Thursday, December 25, 2008

Christmas all round

Maya and I were kindly invited to spend Christmas Eve and Day with Anna's in-laws, Hector's parents and family. We had our small, stress-free Christmas celebration with Ahmed back in early December, but of course Christmas isn't the same without a bit of last-minute present buying, frantic wrapping, and lots of cooking. All in due time, and the day before Christmas Eve found me still trying to unpack our stuff from the move, lugging a clingy baby around in the front pack, baking, and tying ribbons. No doubt a sign of things to come in our future.

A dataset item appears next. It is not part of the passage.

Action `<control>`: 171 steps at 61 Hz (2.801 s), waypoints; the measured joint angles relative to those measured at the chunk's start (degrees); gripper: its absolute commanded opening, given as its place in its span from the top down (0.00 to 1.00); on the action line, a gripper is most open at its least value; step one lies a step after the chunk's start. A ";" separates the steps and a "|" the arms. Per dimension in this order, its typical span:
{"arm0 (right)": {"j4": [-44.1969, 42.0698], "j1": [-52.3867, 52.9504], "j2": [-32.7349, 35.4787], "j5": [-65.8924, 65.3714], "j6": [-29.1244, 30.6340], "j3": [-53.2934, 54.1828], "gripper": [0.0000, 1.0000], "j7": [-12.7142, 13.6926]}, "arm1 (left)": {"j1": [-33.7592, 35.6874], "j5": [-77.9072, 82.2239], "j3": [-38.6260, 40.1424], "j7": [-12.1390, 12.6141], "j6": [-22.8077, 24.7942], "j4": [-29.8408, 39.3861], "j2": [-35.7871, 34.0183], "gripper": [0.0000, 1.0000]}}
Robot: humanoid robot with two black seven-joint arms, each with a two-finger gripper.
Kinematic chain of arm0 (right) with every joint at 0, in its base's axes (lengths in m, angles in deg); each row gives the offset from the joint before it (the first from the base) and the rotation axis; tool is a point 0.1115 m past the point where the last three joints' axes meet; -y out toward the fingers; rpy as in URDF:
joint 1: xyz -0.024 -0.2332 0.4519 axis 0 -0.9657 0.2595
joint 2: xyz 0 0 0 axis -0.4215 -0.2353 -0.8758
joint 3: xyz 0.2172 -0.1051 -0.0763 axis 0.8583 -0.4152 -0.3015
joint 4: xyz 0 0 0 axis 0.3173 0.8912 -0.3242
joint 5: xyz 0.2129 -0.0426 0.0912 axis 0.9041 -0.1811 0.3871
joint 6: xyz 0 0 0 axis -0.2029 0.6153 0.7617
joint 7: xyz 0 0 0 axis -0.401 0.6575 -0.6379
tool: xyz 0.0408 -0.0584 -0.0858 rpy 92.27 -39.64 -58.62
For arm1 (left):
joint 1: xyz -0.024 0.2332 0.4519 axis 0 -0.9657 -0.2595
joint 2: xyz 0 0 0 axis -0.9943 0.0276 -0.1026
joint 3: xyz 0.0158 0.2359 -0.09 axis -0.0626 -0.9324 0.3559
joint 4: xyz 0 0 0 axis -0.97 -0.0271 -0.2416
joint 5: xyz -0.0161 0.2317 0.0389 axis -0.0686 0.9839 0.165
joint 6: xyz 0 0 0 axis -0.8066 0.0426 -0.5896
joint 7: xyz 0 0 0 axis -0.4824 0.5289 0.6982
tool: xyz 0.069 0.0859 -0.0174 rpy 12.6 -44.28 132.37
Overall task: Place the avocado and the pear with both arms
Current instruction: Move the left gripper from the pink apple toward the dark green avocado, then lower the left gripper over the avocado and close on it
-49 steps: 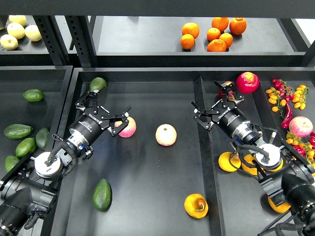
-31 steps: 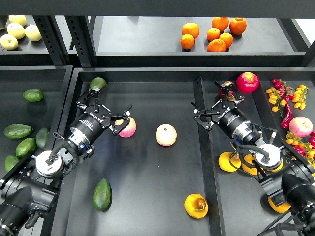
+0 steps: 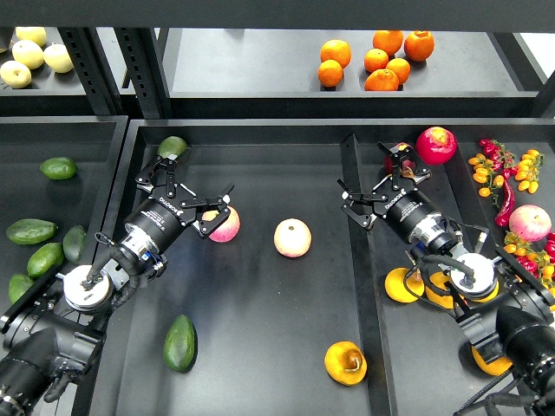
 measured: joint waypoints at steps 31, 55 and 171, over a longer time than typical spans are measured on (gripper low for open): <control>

On Christmas Eve, Hector and Anna came and whisked us off to Hector's parents' house for a gigantic Christmas Eve dinner. We had: Romeritos (Nopal cactus in mole - very strong and not for the faint-hearted), smoked salmon, lobster (absolutely the best lobster I've ever eaten, blows Puerto Nuevo and all it's lobster-touting restaurants out of the water, pardon the pun), five different salads: potato salad, carrot salad, tuna salad, corn salad, and my contribution, a cous cous salad, which was eaten with curiousity, more than gusto! Nobody had heard of cous cous before. Followed up by flan and cheesecake. Phew. We were all wobbling afterwards.

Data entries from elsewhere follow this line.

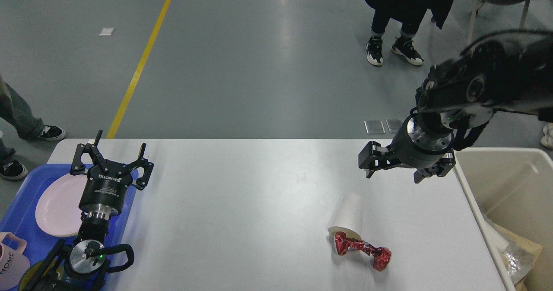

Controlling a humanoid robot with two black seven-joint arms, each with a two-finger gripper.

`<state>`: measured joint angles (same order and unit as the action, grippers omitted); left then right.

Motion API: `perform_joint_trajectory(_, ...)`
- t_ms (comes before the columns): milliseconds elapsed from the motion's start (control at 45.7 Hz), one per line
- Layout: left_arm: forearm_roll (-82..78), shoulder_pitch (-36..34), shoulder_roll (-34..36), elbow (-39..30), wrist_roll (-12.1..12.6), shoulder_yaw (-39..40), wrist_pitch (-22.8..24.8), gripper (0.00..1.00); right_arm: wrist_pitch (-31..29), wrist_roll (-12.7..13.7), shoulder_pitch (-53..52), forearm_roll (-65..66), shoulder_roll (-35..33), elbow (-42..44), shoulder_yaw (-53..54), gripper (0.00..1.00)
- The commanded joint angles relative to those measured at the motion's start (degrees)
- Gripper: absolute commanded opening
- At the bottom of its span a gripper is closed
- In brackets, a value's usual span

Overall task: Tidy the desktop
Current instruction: 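Raise the right gripper out of the bin toward the white cup, then lower the right gripper onto the white paper cup and grasp it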

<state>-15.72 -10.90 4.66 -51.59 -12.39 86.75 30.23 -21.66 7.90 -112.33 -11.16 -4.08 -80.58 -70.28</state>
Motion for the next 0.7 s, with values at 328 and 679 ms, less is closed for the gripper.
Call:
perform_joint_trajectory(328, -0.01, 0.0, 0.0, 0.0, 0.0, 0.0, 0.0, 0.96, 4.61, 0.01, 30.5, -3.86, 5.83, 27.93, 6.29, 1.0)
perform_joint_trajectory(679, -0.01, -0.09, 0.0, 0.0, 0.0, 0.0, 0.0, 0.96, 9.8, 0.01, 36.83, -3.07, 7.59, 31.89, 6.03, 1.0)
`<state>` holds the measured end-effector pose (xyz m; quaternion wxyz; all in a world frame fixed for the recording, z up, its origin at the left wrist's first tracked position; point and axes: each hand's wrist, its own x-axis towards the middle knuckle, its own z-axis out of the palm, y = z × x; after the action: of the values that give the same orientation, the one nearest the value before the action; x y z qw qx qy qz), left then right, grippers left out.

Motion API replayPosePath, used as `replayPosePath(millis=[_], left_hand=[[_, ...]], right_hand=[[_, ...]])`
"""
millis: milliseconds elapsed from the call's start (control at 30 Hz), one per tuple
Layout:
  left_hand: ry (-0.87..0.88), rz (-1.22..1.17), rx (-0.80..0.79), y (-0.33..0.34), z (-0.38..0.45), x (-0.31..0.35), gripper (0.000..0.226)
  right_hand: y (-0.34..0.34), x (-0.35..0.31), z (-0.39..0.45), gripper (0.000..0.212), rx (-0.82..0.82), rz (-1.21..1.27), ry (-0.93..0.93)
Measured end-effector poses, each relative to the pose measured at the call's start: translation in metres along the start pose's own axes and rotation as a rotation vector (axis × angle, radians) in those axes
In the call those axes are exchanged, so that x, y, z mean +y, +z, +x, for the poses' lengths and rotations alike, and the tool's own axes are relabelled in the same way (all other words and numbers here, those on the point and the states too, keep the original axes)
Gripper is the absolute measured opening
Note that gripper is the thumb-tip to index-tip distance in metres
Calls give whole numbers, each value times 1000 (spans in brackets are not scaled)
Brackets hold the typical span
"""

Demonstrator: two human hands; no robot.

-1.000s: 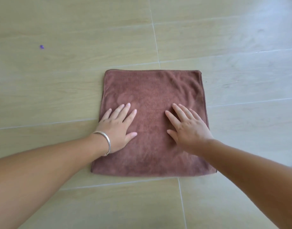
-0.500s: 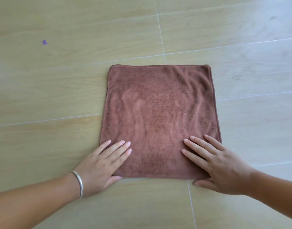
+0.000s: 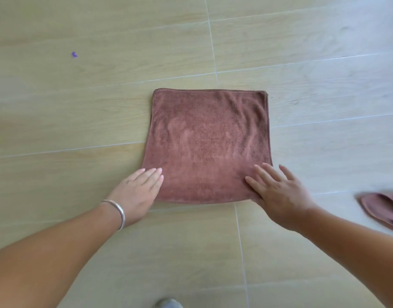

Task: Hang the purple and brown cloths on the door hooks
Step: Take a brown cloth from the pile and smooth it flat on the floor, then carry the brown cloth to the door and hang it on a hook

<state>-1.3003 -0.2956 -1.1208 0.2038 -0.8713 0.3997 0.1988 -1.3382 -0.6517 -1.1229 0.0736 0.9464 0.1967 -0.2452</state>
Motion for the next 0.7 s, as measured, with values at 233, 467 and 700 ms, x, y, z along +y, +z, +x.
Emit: replayPosePath(millis=[233, 467, 700], left_hand=[[-165, -51, -157, -102, -65, -22, 59], [-285, -184, -127, -233, -146, -66, 56], [-337, -448, 22, -400, -255, -126, 51]], right_hand=[[-114, 15, -61, 67, -33, -4, 90], [-257, 22, -133, 51, -10, -14, 124], [-446, 22, -218, 53, 91, 114, 188]])
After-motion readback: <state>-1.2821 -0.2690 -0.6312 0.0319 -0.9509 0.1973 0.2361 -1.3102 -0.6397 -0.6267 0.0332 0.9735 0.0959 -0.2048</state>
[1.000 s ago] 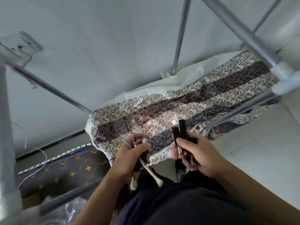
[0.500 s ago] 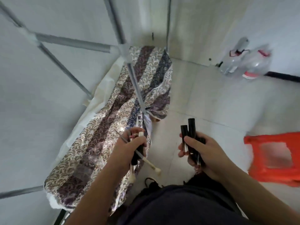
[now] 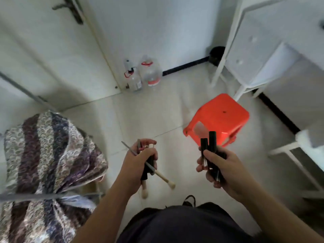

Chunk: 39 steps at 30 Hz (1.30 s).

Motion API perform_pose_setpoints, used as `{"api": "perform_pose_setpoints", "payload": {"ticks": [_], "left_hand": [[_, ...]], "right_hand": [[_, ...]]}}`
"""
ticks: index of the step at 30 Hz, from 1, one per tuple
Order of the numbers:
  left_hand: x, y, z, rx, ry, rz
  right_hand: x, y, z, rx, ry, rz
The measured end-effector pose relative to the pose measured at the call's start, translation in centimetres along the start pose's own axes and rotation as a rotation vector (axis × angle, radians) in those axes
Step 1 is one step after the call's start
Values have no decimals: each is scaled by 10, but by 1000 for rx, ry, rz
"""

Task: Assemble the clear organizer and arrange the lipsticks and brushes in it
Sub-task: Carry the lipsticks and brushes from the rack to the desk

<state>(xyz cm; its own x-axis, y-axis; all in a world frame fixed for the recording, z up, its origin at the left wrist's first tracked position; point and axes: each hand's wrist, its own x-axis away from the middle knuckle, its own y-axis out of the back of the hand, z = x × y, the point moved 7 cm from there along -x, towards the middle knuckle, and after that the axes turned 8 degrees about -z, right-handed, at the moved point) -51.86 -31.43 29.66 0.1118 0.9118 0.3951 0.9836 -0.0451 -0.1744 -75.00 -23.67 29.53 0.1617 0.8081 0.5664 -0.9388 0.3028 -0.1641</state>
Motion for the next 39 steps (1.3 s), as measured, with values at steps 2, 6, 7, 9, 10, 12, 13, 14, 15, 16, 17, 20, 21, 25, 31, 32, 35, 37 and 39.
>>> {"api": "perform_pose_setpoints", "payload": {"ticks": [2, 6, 7, 9, 10, 12, 13, 14, 15, 16, 17, 20, 21, 25, 31, 32, 35, 37, 39], "left_hand": [[-20, -49, -2, -40, 28, 90], [-59, -131, -4, -121, 63, 249], [-69, -150, -3, -135, 75, 280], [-90, -184, -1, -153, 103, 332], [-101, -202, -1, -164, 114, 359], [-121, -238, -2, -184, 121, 423], [-130, -255, -3, -187, 119, 460], [-139, -272, -5, -187, 118, 503], [-148, -289, -7, -185, 119, 549], [-158, -306, -8, -186, 124, 589], [-167, -321, -10, -195, 135, 617], [-191, -367, -12, -258, 169, 681], [-197, -382, -13, -270, 179, 705], [-211, -442, -15, -270, 188, 782], [-236, -538, -2, -320, 163, 799], [-242, -557, 3, -322, 163, 787], [-256, -620, 19, -333, 153, 745], [-260, -666, 26, -327, 146, 713], [-260, -710, 32, -326, 143, 690]], "right_hand": [[0, 45, 13, -75, 18, -108], [0, 113, 26, -182, 49, -292], [-1, 127, 28, -211, 53, -329], [-5, 149, 34, -255, 67, -388], [-7, 159, 38, -270, 75, -418], [-14, 178, 46, -293, 85, -483], [-17, 187, 50, -307, 92, -516], [-21, 195, 55, -324, 103, -552], [-25, 204, 61, -344, 118, -591], [-29, 212, 67, -366, 134, -626], [-33, 220, 73, -388, 149, -653], [-39, 244, 87, -443, 185, -739], [-39, 252, 88, -459, 188, -769], [-42, 289, 98, -527, 208, -864], [-67, 384, 128, -546, 240, -924], [-73, 405, 134, -543, 239, -923], [-91, 476, 153, -515, 236, -897], [-99, 525, 169, -472, 225, -863], [-99, 569, 185, -436, 195, -857]]}}
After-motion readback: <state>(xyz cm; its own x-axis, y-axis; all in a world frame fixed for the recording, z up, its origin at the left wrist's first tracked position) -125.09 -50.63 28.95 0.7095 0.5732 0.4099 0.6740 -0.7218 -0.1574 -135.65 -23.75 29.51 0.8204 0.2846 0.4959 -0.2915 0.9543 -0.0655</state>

Hector's parents have an enormous collection of Christmas paraphenalia, and Maya and Yara spent ages watching a swinging reindeer sing Frank Sinatra, a pot-bellied Santa swinging his beer gut, a house of elves busily churning out toys, a series of singing, dancing, drum-playing reindeer belting out Jingle Bells, and a whole host of other great Christmas kitsch. Even themed toilet seat covers! How's that for dedication?

Late at night, we all toddled off to bed, and Maya proceeded to keep the household awake most of the night with regularly intervalled waking up, crying and coughing. Poor thing was coming down with what ended up being one gigantic, never-ending cold.

On Christmas morning, we had a lovely huge breakfast, and then more family arrived, and a few prayers were said at the Nativity scene, and then it was chow-down-and-open-present time. All under-fives were suitably excited!



Later in the afternoon, we were kindly dropped back in Playas - poor Hector, it's about at 45 minute round trip - and then we had a lovely afternoon and evening, including another big meal, with the twins from next door and their parents. Yes, that's another family adopting here in Mexico, shoring themselves up for the rollercoaster ride that this process is, and going at it gung-ho, full steam ahead. If I ever get the feeling that, phew, the baby business is tiring, just have to think of Fiona next door with two seven-month old babies. She's a powerhouse.